Quelle réponse proposez-vous pour faire face ?
L’Africanisme est la seule réponse possible face à une pareille situation de recolonisation. Il faudra rester uni, comprendre que l’élaboration de micro-nations constitue le principal ennemi de l’Afrique. Il faut avoir le courage de dire à l’Union africaine, censée nous représenter, qu’elle ne doit pas se laisser coopter par ces systèmes.
C’est pour cela que j’encourage à regarder ce film « Africom go home ». Nous sommes malheureusement sous- informés, nos Etats dessaisis de certains de leurs droits. Ils ne fonctionnent plus dans leurs espaces de souveraineté. Dans ce film, nous montrons la nécessité de maitriser nos ressources naturelles, nos connaissances, notre économie, notre autosuffisance alimentaire, pour pouvoir compter sur notre propre force.
Il est également nécessaire d’avoir notre propre monnaie, une banque centrale, la capacité de contrôle de notre compétitivité au niveau international, retrouver pleinement la marge de manœuvre de nos Etats. Cela passe par une autonomie collective et panafricaine. Si nous tendons vers cela, nos pays se développeront probablement.
Toutes les personnes qui sont sur la ligne de front sont intimidées mises parfois dans des situations difficiles, mais cela fait partie de la lutte.
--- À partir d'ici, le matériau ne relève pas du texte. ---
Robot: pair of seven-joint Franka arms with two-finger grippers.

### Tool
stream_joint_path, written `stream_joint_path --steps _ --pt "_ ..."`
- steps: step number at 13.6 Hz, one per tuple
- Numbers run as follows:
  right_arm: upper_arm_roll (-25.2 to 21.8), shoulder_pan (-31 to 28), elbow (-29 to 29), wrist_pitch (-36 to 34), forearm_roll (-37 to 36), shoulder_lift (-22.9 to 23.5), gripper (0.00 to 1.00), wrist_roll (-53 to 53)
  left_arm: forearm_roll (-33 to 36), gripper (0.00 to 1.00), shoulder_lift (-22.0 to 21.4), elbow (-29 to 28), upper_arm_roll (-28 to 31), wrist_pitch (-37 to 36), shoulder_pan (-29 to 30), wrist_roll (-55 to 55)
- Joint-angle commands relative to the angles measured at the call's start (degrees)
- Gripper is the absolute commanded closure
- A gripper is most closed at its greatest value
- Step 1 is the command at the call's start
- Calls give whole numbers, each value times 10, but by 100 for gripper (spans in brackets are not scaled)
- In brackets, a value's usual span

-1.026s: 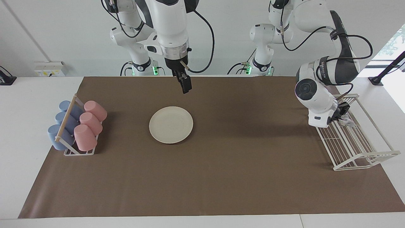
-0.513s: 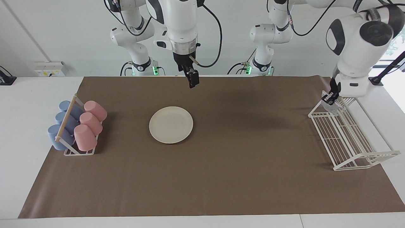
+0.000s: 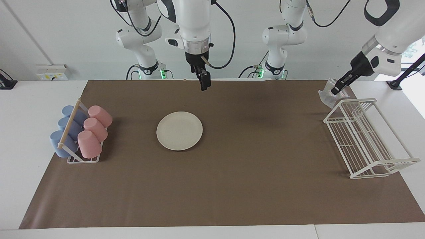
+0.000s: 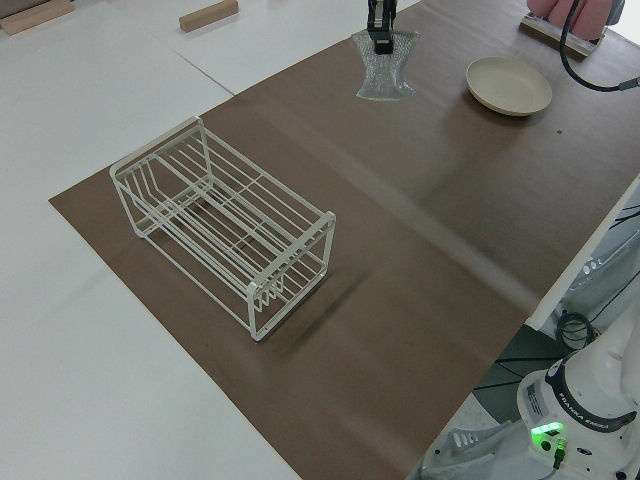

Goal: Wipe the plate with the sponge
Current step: 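Pull the clear plastic scrubber out of the wire rack with the left gripper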

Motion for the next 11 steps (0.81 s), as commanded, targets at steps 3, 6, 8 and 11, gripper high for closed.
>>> stream_joint_path --steps 3,6,8,11 --pt "0 40 -71 80 8 -26 0 105 -183 100 -128 -229 2 63 23 101" --pt "0 52 -105 109 8 -43 0 118 -255 100 -172 -320 2 69 22 188" --pt "0 52 -107 109 8 -44 0 120 -294 100 -173 -354 1 68 12 227" --pt "2 53 -115 147 28 -46 0 150 -337 100 -198 -413 -1 83 -24 294"
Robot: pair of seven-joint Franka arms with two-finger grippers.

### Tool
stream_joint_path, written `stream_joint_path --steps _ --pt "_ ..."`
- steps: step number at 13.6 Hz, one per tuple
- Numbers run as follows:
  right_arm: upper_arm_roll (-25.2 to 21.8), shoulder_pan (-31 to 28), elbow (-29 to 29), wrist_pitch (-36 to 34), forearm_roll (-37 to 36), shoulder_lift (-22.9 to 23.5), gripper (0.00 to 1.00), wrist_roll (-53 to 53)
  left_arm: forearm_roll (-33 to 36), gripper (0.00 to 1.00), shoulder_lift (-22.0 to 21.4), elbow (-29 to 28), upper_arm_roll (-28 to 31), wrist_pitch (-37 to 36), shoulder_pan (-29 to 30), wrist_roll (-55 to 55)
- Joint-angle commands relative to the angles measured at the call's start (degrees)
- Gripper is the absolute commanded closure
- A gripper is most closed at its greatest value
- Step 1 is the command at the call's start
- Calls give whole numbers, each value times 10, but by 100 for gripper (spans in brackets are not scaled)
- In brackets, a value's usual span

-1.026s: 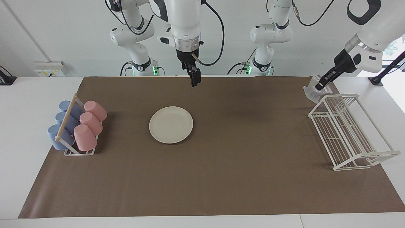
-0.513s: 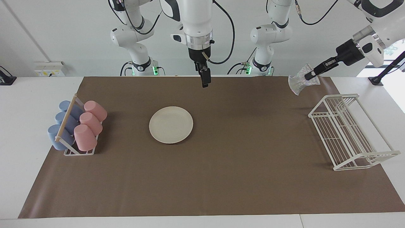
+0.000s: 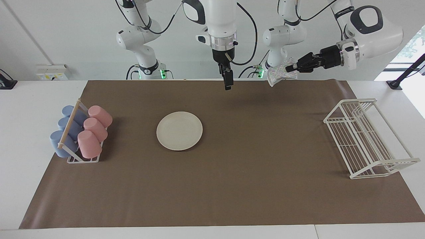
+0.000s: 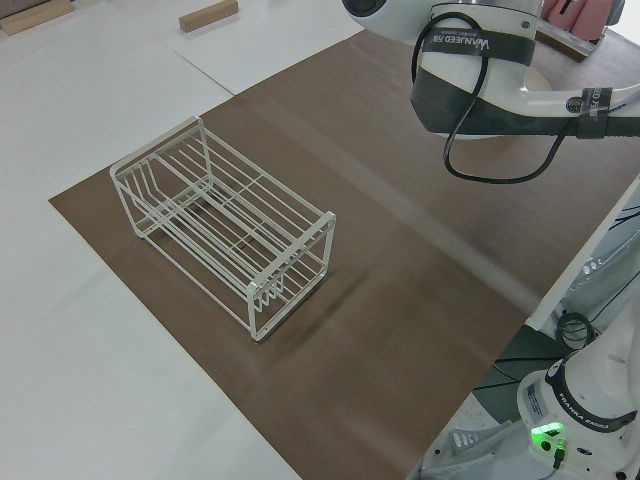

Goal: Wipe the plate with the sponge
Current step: 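Hand the scrubber from the left gripper to the right gripper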

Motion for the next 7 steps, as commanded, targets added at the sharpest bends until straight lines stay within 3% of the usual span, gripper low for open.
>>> stream_joint_path --steps 1,3,7 --pt "1 0 -36 46 47 -19 0 40 -56 100 -37 -76 4 32 -26 57" --pt "2 12 -42 74 53 -21 0 74 -120 100 -35 -112 4 33 -27 79" --pt "4 31 -102 125 105 -47 0 137 -133 100 -4 -134 5 35 -59 218"
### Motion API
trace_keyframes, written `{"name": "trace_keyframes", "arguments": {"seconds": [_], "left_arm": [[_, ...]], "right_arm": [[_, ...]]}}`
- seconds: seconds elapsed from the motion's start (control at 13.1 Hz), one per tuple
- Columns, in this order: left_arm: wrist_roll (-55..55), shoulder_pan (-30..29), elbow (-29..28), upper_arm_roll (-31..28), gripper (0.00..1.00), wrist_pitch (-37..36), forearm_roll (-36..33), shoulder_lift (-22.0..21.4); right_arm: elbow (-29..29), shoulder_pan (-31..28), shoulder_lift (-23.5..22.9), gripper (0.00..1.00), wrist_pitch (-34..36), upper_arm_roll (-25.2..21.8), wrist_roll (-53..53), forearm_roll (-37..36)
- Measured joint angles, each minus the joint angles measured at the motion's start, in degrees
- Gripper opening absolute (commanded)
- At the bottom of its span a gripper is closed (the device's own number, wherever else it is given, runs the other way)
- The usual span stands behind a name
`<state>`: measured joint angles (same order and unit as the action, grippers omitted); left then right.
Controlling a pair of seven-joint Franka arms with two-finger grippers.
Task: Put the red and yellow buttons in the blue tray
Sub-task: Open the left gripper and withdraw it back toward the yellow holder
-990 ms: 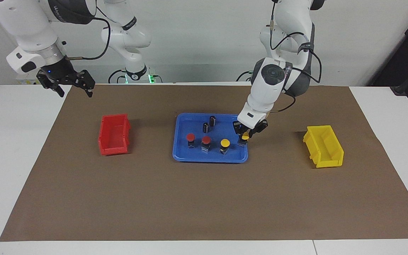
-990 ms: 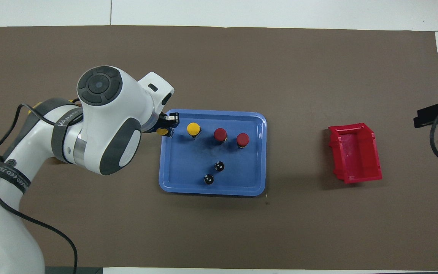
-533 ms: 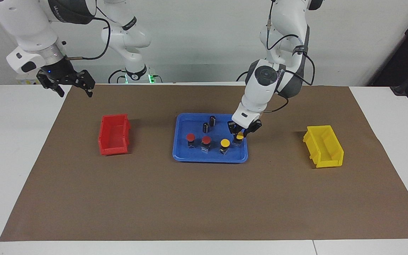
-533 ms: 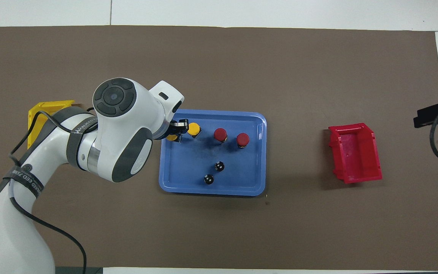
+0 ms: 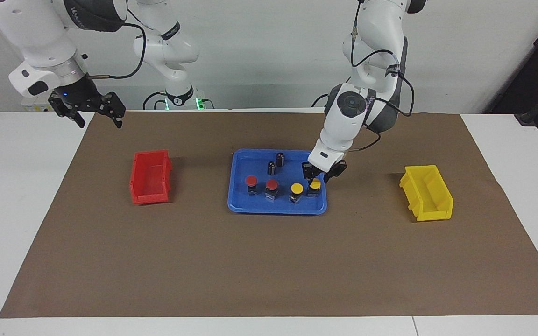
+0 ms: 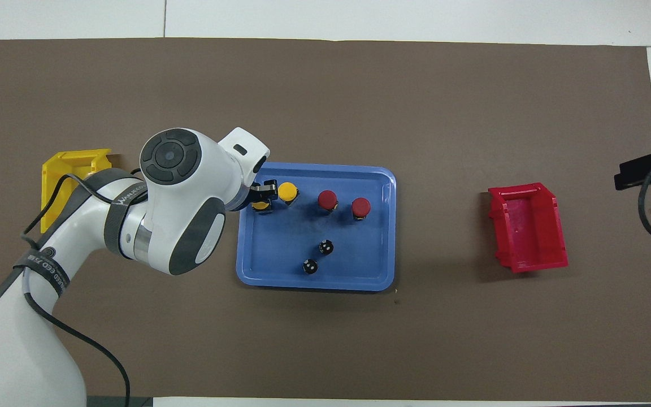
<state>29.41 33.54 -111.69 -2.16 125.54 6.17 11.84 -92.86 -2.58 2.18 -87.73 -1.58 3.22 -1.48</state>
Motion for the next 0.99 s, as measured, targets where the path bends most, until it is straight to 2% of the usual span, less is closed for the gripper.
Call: {"name": "trace_keyframes", "arguments": {"seconds": [0.08, 0.15, 0.46, 0.76, 0.99], "left_arm": [[0.03, -0.02, 0.38, -0.09, 0.99, -0.55, 0.0, -0.11], [0.04, -0.12, 1.41, -0.37, 1.0, -2.53, 0.0, -0.41], [-2.43, -5.72, 10.57, -1.62, 1.0, -17.62, -0.65, -2.82], [-12.95, -15.88, 14.23, -2.1, 1.0, -23.34, -1.71, -6.4], [-25.95, -22.38, 14.92, -2.23, 1.0, -27.69, -2.4, -9.88]], "right_arm": [[0.0, 0.0, 0.0, 1.0, 0.0, 0.0, 0.0, 0.0], [0.0, 0.0, 0.0, 1.0, 0.0, 0.0, 0.0, 0.0], [0.0, 0.0, 0.0, 1.0, 0.0, 0.0, 0.0, 0.0], [0.0, 0.01, 0.0, 1.0, 0.0, 0.02, 0.0, 0.0], [0.0, 0.02, 0.0, 1.0, 0.0, 0.04, 0.0, 0.0]]}}
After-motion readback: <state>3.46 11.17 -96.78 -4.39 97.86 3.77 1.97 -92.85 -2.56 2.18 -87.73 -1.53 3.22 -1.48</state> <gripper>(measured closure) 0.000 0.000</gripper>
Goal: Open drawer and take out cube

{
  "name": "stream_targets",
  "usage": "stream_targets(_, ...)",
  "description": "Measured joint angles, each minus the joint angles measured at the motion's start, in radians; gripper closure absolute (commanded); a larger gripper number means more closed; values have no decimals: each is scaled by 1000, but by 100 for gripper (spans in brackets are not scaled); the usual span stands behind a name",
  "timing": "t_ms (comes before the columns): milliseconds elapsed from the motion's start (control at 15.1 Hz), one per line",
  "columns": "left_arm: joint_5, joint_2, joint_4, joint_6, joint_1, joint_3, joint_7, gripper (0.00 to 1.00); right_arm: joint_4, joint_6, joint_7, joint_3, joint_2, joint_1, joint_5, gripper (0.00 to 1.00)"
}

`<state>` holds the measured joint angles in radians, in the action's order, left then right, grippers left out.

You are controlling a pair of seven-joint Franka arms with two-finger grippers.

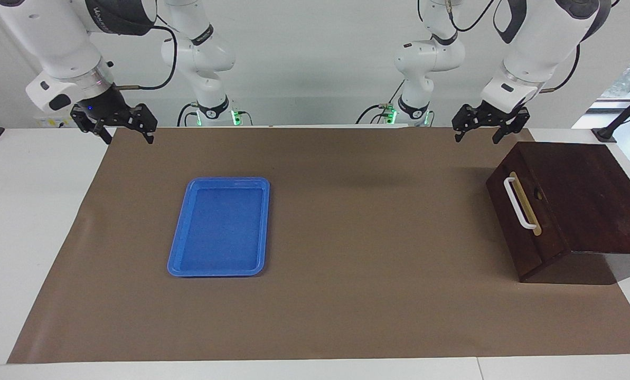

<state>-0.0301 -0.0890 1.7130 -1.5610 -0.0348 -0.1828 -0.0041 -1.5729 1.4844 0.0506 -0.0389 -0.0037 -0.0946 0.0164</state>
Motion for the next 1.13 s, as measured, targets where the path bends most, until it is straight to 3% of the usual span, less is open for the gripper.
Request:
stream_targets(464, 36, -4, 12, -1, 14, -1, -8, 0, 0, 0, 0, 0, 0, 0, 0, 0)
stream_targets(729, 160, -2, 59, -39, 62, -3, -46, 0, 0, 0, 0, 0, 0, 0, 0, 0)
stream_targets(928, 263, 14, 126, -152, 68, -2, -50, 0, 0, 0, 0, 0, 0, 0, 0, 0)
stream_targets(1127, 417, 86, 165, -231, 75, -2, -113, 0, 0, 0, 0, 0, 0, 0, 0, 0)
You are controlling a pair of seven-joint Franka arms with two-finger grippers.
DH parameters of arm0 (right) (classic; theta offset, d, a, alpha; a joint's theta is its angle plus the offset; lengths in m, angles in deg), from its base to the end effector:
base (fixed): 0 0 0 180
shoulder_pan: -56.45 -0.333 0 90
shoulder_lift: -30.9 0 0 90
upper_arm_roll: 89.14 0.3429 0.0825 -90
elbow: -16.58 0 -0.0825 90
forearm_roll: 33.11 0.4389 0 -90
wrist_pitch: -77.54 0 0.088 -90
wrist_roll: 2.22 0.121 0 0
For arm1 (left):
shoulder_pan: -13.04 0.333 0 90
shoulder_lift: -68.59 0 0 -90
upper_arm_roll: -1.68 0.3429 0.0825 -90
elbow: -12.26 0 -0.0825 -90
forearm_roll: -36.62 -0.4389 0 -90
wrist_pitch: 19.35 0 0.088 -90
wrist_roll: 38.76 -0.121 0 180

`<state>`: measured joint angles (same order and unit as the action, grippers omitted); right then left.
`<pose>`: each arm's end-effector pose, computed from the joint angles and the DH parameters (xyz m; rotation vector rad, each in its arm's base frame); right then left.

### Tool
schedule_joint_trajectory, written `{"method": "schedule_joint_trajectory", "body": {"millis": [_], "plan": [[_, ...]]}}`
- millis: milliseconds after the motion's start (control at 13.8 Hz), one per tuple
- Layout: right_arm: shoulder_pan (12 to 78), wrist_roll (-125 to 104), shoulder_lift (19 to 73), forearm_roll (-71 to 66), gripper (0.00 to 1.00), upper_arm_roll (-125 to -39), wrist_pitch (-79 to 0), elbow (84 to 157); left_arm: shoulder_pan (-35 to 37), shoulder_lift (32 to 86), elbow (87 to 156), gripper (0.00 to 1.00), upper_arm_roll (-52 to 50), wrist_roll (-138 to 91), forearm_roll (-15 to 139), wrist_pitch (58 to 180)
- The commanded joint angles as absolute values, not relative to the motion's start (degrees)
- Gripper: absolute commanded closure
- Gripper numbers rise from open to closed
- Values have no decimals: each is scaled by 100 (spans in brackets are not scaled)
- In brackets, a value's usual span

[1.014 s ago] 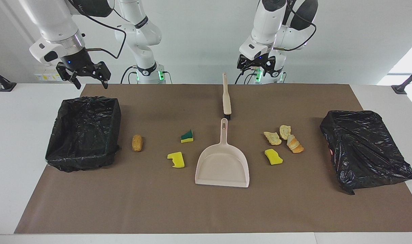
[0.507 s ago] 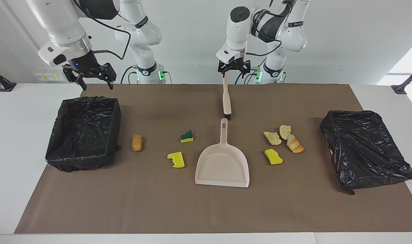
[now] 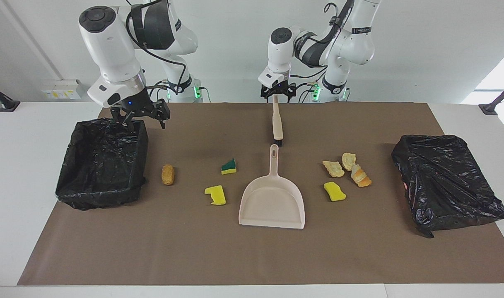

Thomas Sankara est l’un des rares qui a osé parler, c’est pourquoi il a été éliminé, suite à un complot international. Ce qui est dommage, c’est qu’on est souvent dans la solitude quand on mène ce genre de lutte.
Dans le film, nous revenons largement sur le cas de Kadhafi, comment il s’est allié à ceux-là mêmes qui vont, par la suite, l’assassiner. Des alliés avec qui il s’était engagé dans la lutte contre le terrorisme.
Que revêt de particulier le comportement de Thomas Sankara vis-à-vis des Occidentaux ?
Thomas Sankara a très vite compris qu’il fallait compter sur nos propres ressources et sur une autonomie collective panafricaine. Il a redonné le pouvoir aux femmes, aux paysans à ceux qui font vraiment fonctionner l’économie. Il a voulu remettre l’élite dans le sens patriotique. C'est-à- dire qu’il n’y est pas d’enrichissement illicite, de détournement de deniers publics. Il avait compris la nécessité d’instaurer de nouvelles relations avec les puissances occidentales.
Des échanges équitables dans les relations économiques, une protection de nos marchés intérieurs. Excédentaire ou déficitaire, il fallait se soutenir. La révolution du Burkina était panafricaine. Thomas Sankara n’a fait que mettre en pratique les idées de Patrice Lumumba, Mehdi Ben Barka, Gamal Abdel Nasser, Amilcar Cabral.
Il est nécessaire de se prémunir d’une volonté politique. Il faut juste agrandir la marge des Etats, faire en sorte qu’ils soient intègres dans leurs dimensions managériales. C’est ce que Thomas Sankara voulait faire et voilà le pour- quoi il a été assassiné.